TASK GOAL | Whenever a line of the entries below holds the string "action", copy that line and return it.

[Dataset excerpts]
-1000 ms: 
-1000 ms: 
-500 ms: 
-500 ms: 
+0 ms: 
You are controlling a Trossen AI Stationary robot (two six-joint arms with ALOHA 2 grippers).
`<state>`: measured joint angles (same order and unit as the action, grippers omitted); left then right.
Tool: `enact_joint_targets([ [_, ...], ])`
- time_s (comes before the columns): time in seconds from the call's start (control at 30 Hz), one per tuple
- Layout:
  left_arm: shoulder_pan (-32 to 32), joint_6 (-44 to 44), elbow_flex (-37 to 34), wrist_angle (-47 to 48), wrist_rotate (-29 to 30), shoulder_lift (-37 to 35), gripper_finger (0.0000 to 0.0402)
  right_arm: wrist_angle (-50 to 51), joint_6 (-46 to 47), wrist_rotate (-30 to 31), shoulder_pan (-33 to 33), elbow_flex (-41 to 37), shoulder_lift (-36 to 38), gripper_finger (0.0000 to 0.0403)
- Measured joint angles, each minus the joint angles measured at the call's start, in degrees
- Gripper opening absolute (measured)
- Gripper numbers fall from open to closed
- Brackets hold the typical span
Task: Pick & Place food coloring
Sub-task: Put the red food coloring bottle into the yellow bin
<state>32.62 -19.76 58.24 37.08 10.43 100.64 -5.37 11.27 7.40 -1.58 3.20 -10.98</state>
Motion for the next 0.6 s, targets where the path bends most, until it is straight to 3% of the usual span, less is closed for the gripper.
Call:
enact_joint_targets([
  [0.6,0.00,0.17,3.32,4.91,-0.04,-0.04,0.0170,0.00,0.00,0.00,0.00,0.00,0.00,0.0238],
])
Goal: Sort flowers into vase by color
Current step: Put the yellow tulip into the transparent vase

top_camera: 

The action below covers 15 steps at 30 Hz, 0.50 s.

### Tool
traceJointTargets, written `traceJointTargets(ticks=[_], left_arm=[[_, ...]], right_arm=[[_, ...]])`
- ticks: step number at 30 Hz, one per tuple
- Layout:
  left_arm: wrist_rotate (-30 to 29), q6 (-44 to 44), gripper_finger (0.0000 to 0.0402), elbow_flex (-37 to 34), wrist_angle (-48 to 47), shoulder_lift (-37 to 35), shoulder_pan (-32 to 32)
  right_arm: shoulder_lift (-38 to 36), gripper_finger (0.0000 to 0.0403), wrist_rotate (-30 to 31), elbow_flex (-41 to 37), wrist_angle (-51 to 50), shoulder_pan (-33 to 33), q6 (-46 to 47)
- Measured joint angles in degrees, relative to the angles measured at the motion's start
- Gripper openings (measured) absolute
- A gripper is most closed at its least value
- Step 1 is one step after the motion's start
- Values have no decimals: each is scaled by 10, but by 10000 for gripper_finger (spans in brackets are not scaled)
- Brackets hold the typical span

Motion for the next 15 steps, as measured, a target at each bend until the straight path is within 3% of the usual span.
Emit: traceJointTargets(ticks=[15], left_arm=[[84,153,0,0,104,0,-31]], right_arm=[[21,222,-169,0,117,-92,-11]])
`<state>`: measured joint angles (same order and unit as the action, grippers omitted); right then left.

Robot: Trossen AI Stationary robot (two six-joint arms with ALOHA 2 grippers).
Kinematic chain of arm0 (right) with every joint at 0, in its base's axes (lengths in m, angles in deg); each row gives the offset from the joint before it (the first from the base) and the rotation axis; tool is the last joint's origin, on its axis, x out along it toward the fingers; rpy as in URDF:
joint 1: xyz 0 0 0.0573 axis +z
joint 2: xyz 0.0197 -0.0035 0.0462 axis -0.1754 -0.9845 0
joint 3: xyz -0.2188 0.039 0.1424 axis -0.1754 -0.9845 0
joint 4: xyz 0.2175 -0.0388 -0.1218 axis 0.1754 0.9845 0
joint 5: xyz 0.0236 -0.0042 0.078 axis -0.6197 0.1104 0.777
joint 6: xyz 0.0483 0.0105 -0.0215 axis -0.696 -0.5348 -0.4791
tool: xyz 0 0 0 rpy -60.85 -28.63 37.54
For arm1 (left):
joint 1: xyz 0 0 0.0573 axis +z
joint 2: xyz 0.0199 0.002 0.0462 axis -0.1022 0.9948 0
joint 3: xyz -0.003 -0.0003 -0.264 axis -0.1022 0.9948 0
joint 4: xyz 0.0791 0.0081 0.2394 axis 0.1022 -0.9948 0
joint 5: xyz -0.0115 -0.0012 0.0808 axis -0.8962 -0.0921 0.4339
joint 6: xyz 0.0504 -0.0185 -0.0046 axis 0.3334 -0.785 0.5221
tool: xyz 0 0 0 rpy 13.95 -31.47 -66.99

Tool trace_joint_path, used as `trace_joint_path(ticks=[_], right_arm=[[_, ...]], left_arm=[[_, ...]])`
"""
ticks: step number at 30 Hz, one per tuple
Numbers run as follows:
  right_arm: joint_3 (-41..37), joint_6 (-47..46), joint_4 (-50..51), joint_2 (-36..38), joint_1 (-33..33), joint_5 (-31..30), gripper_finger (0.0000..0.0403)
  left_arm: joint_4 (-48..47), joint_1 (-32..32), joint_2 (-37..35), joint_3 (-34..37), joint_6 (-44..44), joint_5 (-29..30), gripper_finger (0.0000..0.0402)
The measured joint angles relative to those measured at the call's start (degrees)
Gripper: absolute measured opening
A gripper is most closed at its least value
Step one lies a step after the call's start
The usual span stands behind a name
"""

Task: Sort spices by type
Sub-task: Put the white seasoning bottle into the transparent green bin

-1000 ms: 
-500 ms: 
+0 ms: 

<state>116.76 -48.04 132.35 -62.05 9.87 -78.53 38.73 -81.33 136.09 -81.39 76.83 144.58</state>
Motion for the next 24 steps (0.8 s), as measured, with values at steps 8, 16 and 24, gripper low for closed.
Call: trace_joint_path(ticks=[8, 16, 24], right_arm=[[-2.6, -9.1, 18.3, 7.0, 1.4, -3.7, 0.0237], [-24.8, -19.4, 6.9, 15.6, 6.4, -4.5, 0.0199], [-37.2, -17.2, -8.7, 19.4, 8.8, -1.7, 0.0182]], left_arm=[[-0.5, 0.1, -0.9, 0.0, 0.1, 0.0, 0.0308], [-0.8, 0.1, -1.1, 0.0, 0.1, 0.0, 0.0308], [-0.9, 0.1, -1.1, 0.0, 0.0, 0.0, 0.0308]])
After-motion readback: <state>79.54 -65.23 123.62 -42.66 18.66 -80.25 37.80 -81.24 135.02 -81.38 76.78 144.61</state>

EXERCISE OUTPUT |
`<state>`: measured joint angles (same order and unit as the action, grippers omitted); left then right.
The action below covers 15 steps at 30 Hz, 0.50 s.
`<state>`: measured joint angles (same order and unit as the action, grippers omitted); right then left.

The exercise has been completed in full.